24 May 2024

Forging through tough times

From Country Life, 7:28 pm on 24 May 2024
Jamie Hughes

Jamie Hughes Photo: RNZ/Sally Round

Blacksmith Jamie Hughes has a niche business crafting knives and hand-forged metalwork for chefs, farmers and tourists from his old-fashioned smithy in Norsewood.

But tough economic times means he's feeling it from all angles, like many small businesses in rural New Zealand. 

Hughes has been running the forge for three years now, showing off traditional blacksmithing skills in one of the heritage buildings lining the main street.

Bespoke knives are a specialty of the The Norseman Blacksmith, as well as more decorative metalwork hammered into shape in a corner of the workshop, which has a distinctly Norwegian flavour, echoing the town's roots.

Hughes is proud of his Norwegian heritage and has discovered only recently he is a direct descendant of one of the immigrants on the first ship carrying Norwegians to New Zealand, the Hovding.

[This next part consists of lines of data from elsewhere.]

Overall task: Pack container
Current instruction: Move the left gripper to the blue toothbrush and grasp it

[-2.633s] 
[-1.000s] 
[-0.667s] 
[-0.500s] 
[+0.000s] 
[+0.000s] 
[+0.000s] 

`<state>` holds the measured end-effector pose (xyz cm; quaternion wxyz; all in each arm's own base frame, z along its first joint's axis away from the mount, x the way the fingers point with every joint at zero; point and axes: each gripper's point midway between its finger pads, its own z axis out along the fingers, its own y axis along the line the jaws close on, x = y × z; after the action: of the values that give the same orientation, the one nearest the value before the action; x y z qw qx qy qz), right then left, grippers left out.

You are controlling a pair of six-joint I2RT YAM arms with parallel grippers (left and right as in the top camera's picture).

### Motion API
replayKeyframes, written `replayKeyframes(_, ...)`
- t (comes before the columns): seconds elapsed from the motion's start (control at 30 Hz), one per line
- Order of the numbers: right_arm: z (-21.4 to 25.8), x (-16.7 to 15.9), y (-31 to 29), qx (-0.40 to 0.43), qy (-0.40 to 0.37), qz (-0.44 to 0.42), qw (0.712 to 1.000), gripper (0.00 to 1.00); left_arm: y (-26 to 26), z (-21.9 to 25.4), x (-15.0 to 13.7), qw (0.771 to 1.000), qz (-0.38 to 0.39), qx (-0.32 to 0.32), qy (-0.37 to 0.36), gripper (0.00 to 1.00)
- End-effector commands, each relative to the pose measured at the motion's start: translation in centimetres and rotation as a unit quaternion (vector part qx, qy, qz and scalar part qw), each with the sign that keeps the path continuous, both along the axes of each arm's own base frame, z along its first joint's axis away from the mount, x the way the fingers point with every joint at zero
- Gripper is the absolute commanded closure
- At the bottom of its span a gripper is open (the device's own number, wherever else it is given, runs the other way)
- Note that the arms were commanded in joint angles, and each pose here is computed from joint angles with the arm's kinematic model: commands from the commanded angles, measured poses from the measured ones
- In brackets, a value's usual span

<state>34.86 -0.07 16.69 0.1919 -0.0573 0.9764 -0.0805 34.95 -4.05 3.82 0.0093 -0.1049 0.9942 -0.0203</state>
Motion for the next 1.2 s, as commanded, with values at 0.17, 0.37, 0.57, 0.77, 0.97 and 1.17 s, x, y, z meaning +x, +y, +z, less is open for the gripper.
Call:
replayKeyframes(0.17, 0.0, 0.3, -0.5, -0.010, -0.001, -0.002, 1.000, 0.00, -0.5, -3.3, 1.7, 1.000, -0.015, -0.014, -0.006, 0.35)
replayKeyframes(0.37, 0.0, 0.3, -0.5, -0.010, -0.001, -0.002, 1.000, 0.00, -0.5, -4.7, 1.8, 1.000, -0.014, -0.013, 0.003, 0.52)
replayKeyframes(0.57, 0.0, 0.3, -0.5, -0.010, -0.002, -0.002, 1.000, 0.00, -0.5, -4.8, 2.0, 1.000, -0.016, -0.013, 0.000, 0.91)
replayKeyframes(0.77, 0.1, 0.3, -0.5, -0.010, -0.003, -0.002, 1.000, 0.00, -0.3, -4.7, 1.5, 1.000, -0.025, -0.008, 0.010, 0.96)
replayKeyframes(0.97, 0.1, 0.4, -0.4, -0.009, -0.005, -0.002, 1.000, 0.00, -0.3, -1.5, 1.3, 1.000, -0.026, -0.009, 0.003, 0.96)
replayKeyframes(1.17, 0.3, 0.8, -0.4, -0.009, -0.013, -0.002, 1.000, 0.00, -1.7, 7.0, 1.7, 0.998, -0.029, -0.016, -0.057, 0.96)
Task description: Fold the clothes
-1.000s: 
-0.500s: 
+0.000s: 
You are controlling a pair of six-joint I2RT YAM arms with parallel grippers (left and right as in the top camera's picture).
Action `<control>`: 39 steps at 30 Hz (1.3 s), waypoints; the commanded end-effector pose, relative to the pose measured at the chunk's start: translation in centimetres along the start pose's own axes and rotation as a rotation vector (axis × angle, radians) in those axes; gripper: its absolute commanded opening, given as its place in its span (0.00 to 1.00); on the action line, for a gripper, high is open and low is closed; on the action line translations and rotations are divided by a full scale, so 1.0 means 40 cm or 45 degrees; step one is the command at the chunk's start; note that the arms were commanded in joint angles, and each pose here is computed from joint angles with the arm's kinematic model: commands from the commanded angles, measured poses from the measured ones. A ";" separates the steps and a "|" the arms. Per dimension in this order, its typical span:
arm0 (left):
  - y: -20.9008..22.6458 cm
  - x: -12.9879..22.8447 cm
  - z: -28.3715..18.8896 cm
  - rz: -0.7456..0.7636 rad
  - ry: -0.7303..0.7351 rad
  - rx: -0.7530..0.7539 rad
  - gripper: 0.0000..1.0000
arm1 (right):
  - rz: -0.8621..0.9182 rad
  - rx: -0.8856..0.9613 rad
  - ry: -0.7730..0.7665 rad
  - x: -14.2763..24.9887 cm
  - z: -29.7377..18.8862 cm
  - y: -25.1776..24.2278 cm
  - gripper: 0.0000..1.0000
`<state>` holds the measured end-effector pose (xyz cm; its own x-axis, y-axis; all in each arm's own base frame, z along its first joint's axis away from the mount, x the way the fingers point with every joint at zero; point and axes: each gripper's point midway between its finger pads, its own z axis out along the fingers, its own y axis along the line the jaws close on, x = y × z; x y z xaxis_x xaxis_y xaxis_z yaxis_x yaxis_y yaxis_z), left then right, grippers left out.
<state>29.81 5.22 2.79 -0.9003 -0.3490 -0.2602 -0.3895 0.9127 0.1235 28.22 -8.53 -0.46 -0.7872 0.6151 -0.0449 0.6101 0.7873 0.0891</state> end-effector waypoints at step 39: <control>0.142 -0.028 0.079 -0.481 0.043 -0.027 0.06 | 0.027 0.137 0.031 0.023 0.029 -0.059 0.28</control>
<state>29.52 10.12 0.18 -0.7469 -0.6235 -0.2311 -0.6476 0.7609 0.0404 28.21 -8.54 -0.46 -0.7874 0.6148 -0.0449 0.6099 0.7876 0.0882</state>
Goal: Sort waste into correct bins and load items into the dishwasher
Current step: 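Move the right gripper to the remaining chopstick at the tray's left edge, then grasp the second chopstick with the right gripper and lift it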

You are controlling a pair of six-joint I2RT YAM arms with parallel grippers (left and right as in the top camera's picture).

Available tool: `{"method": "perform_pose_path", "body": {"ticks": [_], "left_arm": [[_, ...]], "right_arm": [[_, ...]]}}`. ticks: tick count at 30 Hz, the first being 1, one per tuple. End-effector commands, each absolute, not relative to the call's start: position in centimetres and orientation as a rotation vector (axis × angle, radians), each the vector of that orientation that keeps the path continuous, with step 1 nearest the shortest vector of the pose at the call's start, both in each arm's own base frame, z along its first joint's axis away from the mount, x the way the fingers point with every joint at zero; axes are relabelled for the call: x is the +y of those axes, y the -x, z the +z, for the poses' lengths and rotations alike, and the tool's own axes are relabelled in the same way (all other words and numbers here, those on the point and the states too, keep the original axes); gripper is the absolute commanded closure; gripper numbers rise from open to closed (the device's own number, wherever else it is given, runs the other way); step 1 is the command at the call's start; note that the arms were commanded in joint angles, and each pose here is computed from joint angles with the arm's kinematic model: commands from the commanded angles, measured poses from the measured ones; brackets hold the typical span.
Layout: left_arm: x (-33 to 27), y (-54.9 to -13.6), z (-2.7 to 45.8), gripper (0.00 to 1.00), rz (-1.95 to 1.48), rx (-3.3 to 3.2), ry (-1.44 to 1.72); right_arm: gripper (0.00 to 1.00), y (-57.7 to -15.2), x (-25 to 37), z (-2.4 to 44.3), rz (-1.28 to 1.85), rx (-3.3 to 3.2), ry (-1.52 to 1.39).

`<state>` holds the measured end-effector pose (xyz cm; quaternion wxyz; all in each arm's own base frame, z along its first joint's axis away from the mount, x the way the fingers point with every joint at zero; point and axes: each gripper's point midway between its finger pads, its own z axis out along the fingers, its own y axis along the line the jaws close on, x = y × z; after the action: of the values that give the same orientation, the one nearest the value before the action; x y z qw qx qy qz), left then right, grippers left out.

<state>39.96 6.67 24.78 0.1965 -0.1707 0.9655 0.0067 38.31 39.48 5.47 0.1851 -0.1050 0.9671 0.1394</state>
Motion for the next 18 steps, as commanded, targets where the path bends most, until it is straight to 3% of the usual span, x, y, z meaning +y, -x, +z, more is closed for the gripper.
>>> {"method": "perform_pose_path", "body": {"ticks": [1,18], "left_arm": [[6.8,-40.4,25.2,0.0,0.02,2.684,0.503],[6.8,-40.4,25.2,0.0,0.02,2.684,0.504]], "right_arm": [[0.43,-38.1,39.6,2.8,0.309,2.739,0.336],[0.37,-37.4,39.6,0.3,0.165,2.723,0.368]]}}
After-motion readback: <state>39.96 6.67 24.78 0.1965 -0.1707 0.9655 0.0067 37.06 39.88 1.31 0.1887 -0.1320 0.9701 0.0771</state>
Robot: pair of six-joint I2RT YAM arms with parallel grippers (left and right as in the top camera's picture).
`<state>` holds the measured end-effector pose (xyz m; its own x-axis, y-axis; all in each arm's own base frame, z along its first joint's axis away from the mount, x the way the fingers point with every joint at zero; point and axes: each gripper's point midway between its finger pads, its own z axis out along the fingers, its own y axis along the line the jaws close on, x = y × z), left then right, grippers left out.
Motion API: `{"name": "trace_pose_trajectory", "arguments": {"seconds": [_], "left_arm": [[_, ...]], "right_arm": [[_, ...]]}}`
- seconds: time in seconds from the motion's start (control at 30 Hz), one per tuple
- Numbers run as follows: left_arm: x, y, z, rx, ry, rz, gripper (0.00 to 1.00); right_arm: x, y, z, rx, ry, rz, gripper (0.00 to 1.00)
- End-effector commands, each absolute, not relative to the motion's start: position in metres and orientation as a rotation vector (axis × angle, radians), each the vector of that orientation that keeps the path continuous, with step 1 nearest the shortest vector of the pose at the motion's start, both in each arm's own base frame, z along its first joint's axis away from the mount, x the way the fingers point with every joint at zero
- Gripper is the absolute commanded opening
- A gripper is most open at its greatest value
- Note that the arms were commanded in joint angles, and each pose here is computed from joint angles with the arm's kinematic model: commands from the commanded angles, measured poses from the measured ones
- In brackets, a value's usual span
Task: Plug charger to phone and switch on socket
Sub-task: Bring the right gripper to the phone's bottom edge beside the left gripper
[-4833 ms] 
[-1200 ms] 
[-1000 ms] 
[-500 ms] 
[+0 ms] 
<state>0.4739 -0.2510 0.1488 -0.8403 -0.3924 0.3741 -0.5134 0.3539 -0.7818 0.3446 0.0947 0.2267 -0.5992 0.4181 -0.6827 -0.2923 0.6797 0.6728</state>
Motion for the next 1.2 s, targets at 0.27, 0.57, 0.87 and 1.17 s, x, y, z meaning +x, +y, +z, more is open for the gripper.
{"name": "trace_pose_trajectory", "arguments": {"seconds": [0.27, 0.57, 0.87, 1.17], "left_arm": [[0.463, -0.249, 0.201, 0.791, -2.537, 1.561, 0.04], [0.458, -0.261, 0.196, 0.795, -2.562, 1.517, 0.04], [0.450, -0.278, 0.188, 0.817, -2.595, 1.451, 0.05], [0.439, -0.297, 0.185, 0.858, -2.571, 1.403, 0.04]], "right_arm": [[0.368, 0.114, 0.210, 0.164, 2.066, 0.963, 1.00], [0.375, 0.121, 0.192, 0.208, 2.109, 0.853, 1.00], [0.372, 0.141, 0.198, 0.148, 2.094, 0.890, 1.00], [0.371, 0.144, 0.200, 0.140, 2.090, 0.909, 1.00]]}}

"I do feel at home here in Norsewood."

He chairs a group promoting the town and helps run the Viking Festival which takes place here in February.

He is self-taught and has spent the past three years growing his 16-year old hobby into a business.

He has customers in Norway and other parts of the world, as well as local farmers and chefs and Scandinavian tourists intrigued by the town's Norwegian links.

"They see something Norse and they've got to have a look."

Hughes was able to employ another blacksmith Jar Menzies-Winson who in turn has been helping to train a young student in the craft.

"We're a bit of a dying breed but it's coming back fortunately," Menzies-Winson said. 

"A lot of people are staying away from mass production items and wanting some quality and handcrafted stuff."

Jar Menzies-Winson at work

Jar Menzies-Winson at work Photo: RNZ/Sally Round

But now Hughes is having to rethink how he does things as the recession bites, costs rise and people hold back on luxury items like bespoke knives.

"I sell knives to chefs which is a hospitality trade which is in a downturn currently, I sell knives to dairy farmers and sheep farmers and they're struggling at the moment, so they're not spending, as well as the tourism market. 

"I'm feeling it from all angles at the moment." 

Hughes has decided to downscale, "get back to our roots", keep up his online store and keep open on Sundays, then readdress things in the summer.

"I survived Covid, I survived everything thrown at me until the interest rates hikes. That's what's killed me, the cost of living so high now."

But a bit like his ancestors struggling to carve out a living when they first came to the area, he is not giving up.

"You see it throughout life, there's ups and downs ... and this is just another down."